Of the cast, only Ken Watanabe, Inception (2015), stands out, whose Dr. Serizawa — a man who fears yet respects and admires these monstrous deities — gets a memorable send-off, cleverly paying homage to the ’54 film — spoiler alert: he uses a weapon of mass destruction to revive Godzilla rather than abolish him. Kyle Chandler, Super 8 (2011), proves he can play a leading man, even if his character somehow knows the solution to every setback, while the usually excellent O’Shea Jackson Jr., Straight Outta Compton (2015), is saddled with a thankless role as a generic GI Joe — heck, Thomas Middleditch’s Monarch techie has more witty one-liners. Game of Thrones’ Charles Dance also crops up as a one-note anarchist wanting to restore the ‘natural order,’ and then there’s Bradley Whitford, Get Out (2017), who gets to ‘drink a lot,’ his character, Rick Stanton, loosely based on reclusive genius Rick Sanchez from television’s Rick and Morty (2013), being equally blunt and brutal.
As stated earlier, Godzilla II is a glaring love-letter to these monolithic Eastern emblems, so it’s naturally the monsters that leave the biggest mark. The creatures are richly textured, detailed, and incredibly life-like both in movement and appearance, their designs all ace. And while the Toho titans have obviously been modernized, they remain faithful enough to their Japanese counterparts. Ghidorah is a particular highlight, each of his heads given a distinct persona, while the benevolent Mothra is truly a sight to behold — her waterfall cocoon emergence is majestic af. The city-scaled spats are nothing to sneeze at either — so, FX wise, KOTM is a bona fide knockout!

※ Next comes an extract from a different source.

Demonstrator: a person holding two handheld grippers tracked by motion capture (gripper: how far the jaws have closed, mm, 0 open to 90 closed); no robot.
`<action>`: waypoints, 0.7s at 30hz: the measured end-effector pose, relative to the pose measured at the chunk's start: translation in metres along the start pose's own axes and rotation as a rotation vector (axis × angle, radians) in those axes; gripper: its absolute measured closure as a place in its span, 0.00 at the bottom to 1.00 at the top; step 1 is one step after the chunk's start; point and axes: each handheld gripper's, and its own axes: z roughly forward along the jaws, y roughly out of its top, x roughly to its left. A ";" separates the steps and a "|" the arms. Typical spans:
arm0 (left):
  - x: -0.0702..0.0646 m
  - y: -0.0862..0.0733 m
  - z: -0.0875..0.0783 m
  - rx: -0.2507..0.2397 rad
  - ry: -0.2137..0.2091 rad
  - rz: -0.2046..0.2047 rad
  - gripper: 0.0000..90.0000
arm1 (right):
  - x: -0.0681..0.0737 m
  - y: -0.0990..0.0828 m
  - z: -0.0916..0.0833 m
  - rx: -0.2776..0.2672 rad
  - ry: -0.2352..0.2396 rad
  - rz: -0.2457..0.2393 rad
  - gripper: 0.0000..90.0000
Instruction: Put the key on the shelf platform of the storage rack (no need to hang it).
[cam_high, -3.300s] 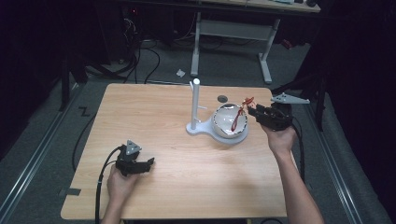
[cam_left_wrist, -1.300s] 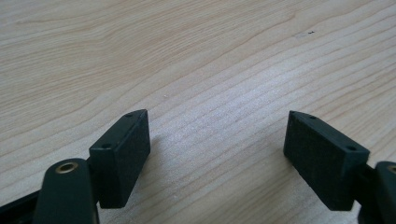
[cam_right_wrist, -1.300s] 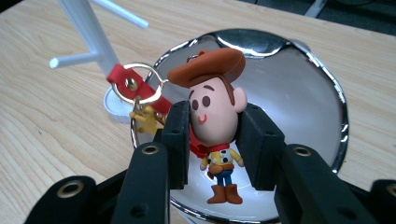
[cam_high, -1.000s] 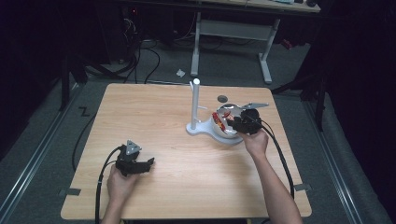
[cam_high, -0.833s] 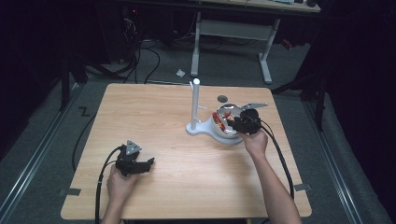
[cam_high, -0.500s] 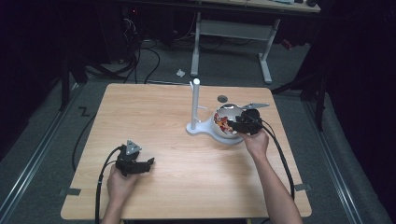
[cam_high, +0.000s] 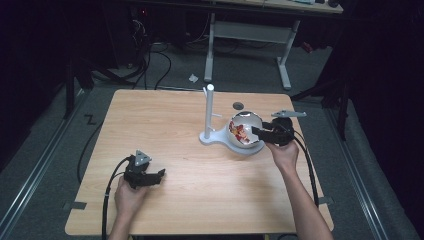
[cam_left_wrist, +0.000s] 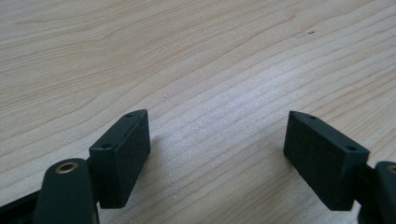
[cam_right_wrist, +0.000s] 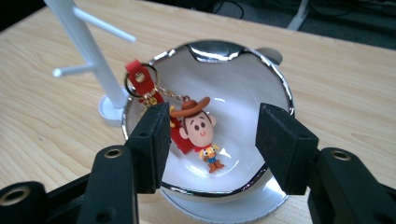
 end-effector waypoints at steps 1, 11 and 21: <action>0.000 0.000 0.000 0.000 0.000 0.000 0.26 | 0.000 0.000 -0.003 -0.008 0.004 0.002 0.50; 0.000 0.000 0.000 0.000 0.000 0.000 0.26 | 0.000 0.001 -0.027 -0.057 0.022 0.011 0.48; 0.000 0.000 0.000 0.000 0.000 -0.001 0.26 | 0.001 -0.003 -0.046 -0.098 0.037 0.017 0.48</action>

A silly, effects-driven popcorn entertainer, Godzilla: King of the Monsters dishes out some great creature-feature fodder. Still, there are carry-over issues from Edwards’ film, something that Skull Island managed to slightly overcome — the human players remain hugely uninteresting, slowing down the action with unnecessary drama. But look, as far as English-language Godzilla movies go, this one, glass-half-full, wholly honors the prehistoric sea monster and his zany world. So, if you’re willing to take the ride, bumps and all, you’re in for a roaring good time — hell, the flick concludes with a cheesy end credit track titled ‘Godzilla’ performed by Serj Tankian, so it ain’t posing as prestige cinema.